Pour Jacqueline Laffont, les adversaires d’Éric Dupond-Moretti ont adopté une approche de la notion de risque de conflit d’intérêts qui leur est propre. "D’autres n’ont pas pensé la même chose" dit-elle en visant l’armée de conseillers justice du gouvernement. Et son client d’affirmer : "Personne, entendez-moi bien, ne m’a dit “conflits d’intérêts. Ni les conseillers de justice de Matignon, ni les conseillers du Président, ni mon administration. Je dis bien : personne. Et pour moi : je ne suis plus avocat, je n’ai strictement aucun intérêt." Mais l’ex-présidente du syndicat des magistrats considère les dispositions du décret de 1959 limpides. Ce texte prévoit que "le ministre qui estime se trouver en situation de conflit d'intérêts en informe par écrit le Premier ministre en précisant la teneur des questions pour lesquelles il estime ne pas devoir exercer ses attributions". Céline Parisot résume : "Un intérêt privé et un intérêt public qui se rencontrent". Selon leur thèse, dès lors que le ministre de la Justice a pris connaissance des affaires dans lesquelles il était impliqué en qualité d’avocat, le stade de risque est dépassé et le garde des Sceaux se trouve en situation de conflit d’intérêts.

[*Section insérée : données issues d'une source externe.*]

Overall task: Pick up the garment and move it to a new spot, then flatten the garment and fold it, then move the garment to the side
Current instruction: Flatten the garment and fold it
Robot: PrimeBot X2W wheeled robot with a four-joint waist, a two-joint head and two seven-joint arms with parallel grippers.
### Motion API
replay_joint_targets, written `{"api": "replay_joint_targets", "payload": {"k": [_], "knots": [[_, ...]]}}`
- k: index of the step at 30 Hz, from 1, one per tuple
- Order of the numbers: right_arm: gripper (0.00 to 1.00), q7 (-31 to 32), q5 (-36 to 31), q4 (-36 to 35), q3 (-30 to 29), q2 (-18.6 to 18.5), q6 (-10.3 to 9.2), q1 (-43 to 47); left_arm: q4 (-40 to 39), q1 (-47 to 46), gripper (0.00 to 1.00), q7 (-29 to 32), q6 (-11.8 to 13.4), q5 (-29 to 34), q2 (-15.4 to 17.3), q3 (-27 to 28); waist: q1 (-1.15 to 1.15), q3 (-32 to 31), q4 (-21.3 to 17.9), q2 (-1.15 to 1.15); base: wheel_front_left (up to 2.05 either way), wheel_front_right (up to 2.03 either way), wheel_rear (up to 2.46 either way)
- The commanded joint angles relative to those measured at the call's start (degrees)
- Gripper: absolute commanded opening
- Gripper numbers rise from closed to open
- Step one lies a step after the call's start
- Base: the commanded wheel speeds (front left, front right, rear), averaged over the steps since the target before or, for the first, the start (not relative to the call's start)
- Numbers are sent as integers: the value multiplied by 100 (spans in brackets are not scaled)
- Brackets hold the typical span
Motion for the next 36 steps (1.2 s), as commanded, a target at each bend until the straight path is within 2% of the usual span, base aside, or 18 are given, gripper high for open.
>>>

Il doit alors se déporter.

Juge et partie

Pour Céline Parisot, c’est le ministre qui n’a pas "intégré" la notion. Elle illustre son propos lors de cette fois où Éric Dupond-Moretti répond à une question posée au Premier ministre par Laurence Rossignol sur George Tron, l’ancien maire de Draveil, condamné pour viol et qu’il avait défendu. Il aurait dû se taire, selon la magistrate. "Oh la belle affaire, ça vaut une plainte au pénal" rétorque l’ex-avocat, qui ne voit pas de mal à répondre à une question dont il a la réponse. Dans une vidéo diffusée sur Facebook le 12 octobre 2020 et intitulée "Face au mur des non, parlons conflits d’intérêts", il explique que "pour qu’il y ait conflit d’intérêts, il faut être juge et partie". Et tout en rappelant le contexte de l’enquête "306", il poursuit : "Partie je l’ai été et je ne le suis plus. (…) Juge je ne l’ai pas été davantage et je ne le serai pas." Katia Dubreuil décrypte : son exposé ne correspond pas à la définition légale du conflit d’intérêts.

Autre point chaud durant les échanges : la remontée d’informations. Si pour Éric Dupond-Moretti celles-ci "sont un véritable fantasme ; car celui à qui on remonte le plus de choses c’est le ministre de l’Intérieur", il en va autrement pour les deux témoins qui ont lancé l’alerte sur le sujet, dès sa nomination.  Les deux magistrates se demandent encore ce qui s’est passé pendant les trois mois écoulés avant la mise en place d’un filtre lors de la remontée des informations relatives à des dossiers de l’ancien avocat.

Humour corrosif

L’animosité historique qui pointe sur les relations du ténor avec les syndicats de magistrats est palpable. Une pente sur laquelle se risque l’avocat Rémi Lorrain avec le rappel d’une plainte des syndicats de magistrats en 1975 contre un ministre de la Justice. Pour faire la démonstration d’une défiance originelle des juges à l’égard du gouvernement. "Pour le coup je n’étais pas née", s’amuse Katia Dubreuil. Quelques rires fusent dans la salle. Puis Rémi Lorrain évoque l’affaire du Mur des cons, pour lequel la présidente du Syndicat de la magistrature, Françoise Martres, a été condamnée pour injures publiques. Katia Dubreuil répond que finalement, les magistrats partagent avec le ministre cet humour corrosif.

Les débats de ce procès hors normes se poursuivront jusqu’à la mi-novembre.